We got here thanks to a lack of resistance to a rhetorical maneuver that was pushed early on in Hamas’s war on Israel (not, as it is so often called, “Israel’s war on Gaza”), namely that Israel is conducting a genocide. Obviously the characterization predates last October, but it has become especially prevalent since then.
“There is an old Jewish saying,” recalls Alex Rivchyn: “the antisemite does not accuse the Jew of stealing because he thinks he stole something. He does it because he enjoys watching the Jew turn out his pockets to prove his innocence.” So it is with the genocide libel.

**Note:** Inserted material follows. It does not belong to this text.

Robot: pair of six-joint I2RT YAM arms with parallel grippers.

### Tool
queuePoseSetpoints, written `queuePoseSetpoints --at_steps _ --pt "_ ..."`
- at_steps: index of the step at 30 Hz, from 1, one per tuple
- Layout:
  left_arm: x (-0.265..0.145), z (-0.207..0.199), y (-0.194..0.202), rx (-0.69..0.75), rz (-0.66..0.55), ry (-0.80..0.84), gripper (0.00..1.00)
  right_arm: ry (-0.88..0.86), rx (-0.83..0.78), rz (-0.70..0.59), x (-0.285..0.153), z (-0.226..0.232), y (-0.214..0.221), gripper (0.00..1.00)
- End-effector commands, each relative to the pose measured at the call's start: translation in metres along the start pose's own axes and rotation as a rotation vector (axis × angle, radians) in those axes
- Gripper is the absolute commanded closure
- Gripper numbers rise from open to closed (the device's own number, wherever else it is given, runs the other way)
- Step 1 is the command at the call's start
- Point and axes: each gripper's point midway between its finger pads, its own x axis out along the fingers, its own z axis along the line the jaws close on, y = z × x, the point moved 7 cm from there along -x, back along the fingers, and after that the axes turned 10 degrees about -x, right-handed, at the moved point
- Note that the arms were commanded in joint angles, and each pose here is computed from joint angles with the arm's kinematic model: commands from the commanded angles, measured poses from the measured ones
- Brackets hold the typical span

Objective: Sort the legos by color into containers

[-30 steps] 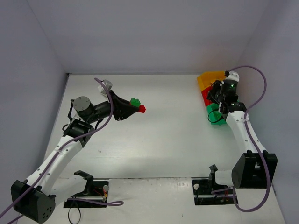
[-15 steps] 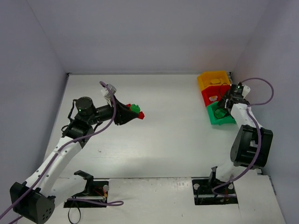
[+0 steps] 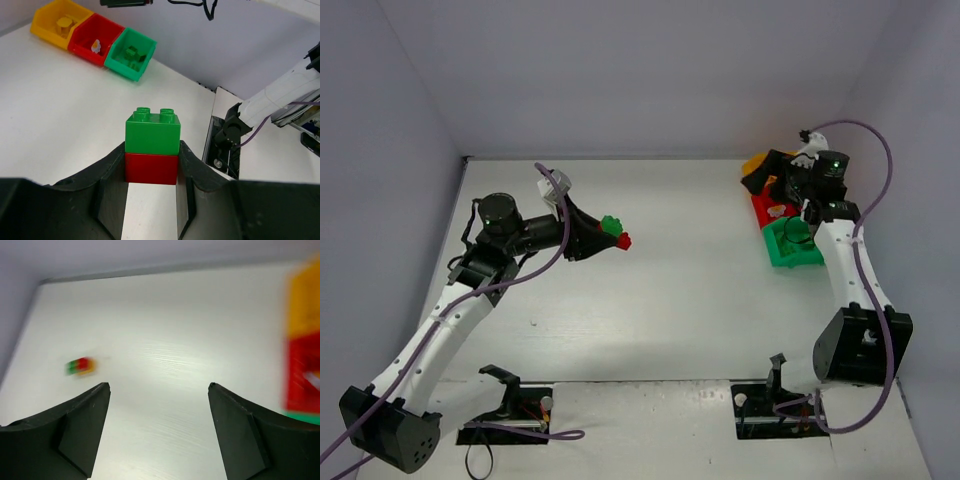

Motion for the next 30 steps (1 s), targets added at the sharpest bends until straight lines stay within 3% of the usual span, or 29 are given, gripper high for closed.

Israel is not committing genocide. Genocide has a definition, “the deliberate and systematic destruction of a group of people because of their ethnicity, nationality, religion, or race.” The defense in Hamas’s war on Israel is attempting to rescue hostages, 134 of them nearing their 200th day of captivity, and permanently neutralize Hamas as a military force, for the crime of their attack on October 7, which they have vowed to repeat. It is not directed at the Palestinian people as such, and will conclude once the well-defined military objectives have been reached.

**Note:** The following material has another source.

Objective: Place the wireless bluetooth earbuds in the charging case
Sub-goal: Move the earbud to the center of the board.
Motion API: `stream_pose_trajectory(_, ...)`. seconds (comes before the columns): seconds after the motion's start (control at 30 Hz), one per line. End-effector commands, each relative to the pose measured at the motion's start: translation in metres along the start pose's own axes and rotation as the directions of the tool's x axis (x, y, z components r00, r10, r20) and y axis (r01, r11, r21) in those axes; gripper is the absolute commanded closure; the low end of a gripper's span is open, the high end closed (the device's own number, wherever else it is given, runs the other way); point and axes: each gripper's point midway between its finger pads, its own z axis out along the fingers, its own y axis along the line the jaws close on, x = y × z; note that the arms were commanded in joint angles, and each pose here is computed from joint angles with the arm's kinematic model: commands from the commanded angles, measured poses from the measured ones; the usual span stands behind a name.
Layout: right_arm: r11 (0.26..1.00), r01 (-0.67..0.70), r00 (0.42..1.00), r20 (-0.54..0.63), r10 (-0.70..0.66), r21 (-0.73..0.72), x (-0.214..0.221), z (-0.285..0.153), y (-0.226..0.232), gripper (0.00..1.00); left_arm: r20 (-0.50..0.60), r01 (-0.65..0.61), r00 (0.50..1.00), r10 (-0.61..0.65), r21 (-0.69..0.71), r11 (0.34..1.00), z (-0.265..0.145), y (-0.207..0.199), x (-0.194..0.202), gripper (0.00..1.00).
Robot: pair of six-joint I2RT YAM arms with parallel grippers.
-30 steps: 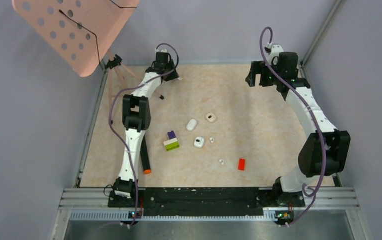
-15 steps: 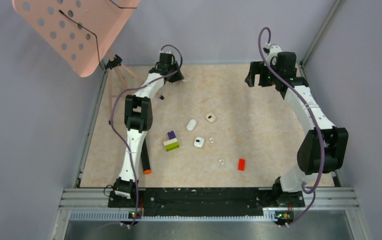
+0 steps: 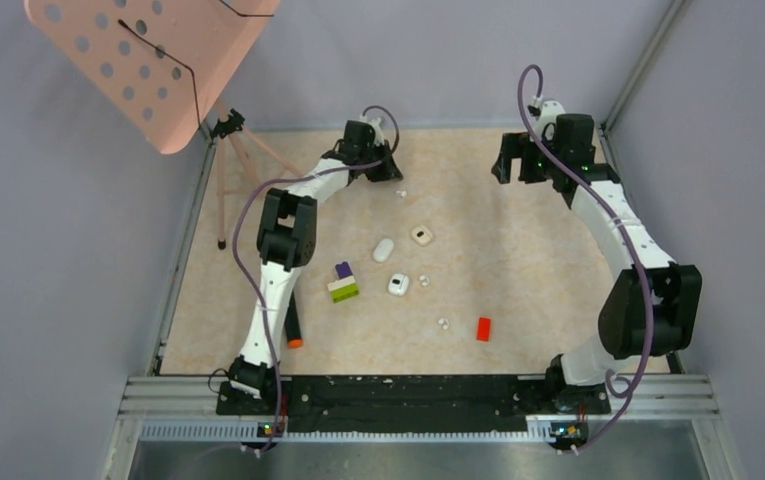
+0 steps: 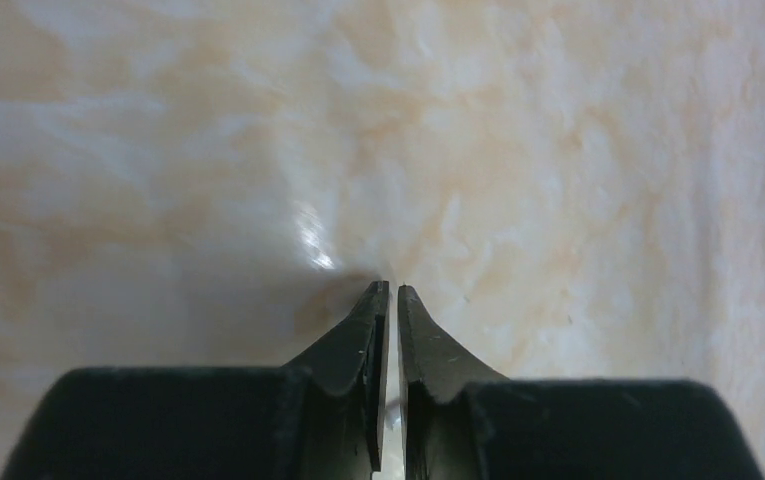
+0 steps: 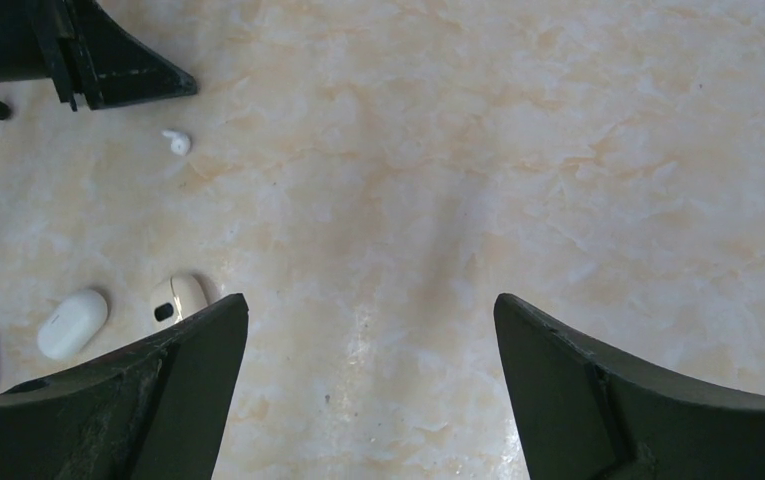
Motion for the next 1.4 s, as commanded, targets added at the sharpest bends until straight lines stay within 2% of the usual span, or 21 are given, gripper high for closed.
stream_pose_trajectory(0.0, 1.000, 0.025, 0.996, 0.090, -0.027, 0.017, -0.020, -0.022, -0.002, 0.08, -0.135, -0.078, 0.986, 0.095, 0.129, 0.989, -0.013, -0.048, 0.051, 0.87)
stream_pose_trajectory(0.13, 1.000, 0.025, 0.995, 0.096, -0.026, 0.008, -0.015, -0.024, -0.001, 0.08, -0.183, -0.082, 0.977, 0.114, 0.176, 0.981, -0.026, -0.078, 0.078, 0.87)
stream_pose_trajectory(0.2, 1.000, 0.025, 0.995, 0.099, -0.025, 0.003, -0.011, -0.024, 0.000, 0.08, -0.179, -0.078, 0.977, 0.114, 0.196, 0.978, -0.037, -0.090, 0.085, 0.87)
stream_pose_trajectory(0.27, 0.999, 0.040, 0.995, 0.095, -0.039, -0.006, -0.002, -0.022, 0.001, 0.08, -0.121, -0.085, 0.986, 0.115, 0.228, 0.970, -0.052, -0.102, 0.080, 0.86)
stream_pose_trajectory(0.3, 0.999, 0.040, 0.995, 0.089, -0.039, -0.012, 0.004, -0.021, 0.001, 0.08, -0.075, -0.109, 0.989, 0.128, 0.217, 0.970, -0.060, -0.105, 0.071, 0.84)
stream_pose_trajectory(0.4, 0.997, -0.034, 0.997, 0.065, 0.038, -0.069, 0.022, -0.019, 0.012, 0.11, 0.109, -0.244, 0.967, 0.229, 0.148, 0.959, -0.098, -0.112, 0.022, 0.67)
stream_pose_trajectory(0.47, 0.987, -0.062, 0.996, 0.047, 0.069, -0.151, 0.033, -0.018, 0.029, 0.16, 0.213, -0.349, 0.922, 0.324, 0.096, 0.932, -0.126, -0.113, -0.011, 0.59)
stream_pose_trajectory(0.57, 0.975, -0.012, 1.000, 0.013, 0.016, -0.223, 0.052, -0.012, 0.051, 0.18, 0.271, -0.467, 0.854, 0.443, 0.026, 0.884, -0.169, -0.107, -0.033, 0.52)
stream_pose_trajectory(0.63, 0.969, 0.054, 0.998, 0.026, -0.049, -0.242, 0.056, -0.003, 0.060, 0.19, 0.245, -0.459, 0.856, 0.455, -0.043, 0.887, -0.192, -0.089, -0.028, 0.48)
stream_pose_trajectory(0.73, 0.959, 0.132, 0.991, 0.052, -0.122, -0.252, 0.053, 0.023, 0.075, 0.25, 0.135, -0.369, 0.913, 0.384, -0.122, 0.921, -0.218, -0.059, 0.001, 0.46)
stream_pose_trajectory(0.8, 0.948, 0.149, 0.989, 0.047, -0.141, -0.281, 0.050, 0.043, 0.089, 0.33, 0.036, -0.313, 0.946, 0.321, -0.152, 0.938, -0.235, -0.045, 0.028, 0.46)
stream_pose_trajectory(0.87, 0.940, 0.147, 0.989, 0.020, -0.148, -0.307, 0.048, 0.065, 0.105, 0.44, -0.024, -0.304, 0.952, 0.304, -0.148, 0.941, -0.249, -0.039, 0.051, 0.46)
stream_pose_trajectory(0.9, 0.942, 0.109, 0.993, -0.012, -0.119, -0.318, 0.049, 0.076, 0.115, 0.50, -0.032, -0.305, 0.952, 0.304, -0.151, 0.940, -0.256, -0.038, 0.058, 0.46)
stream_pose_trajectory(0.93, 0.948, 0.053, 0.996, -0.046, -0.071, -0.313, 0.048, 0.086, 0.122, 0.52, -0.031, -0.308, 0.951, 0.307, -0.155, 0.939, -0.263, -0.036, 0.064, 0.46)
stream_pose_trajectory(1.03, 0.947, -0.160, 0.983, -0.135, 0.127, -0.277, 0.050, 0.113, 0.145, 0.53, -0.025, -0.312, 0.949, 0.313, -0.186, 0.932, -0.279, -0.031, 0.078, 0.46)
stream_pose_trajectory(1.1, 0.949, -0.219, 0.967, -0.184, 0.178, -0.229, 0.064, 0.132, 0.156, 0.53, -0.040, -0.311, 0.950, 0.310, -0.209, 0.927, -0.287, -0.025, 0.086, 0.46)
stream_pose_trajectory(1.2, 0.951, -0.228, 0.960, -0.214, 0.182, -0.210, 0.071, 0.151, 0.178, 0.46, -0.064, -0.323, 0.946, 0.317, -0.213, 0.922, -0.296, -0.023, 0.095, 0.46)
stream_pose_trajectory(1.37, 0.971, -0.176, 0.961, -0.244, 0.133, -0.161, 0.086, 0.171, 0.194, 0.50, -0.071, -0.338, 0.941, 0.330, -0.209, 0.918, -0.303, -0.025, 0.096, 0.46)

Jews the world over pray every morning for all victims of war, and that includes the Palestinian victims. That said, the casualties, even if you accept the patently bogus numbers from the Palestinian leadership, are among the lowest rates of death in the history of modern urban conflict, thanks to discretion and adjustment of tactics on the part of Israel. Given that these death rates would drop to zero if Hamas returned the hostages and surrendered, the continuing loss of Palestinian life and the associated agony demonstrably does not trouble Hamas. For Israel’s part, not only do the casualties remain proportional, but its decades-long concern with proportionality has arguably misled its military to avoid violence when it shouldn’t have.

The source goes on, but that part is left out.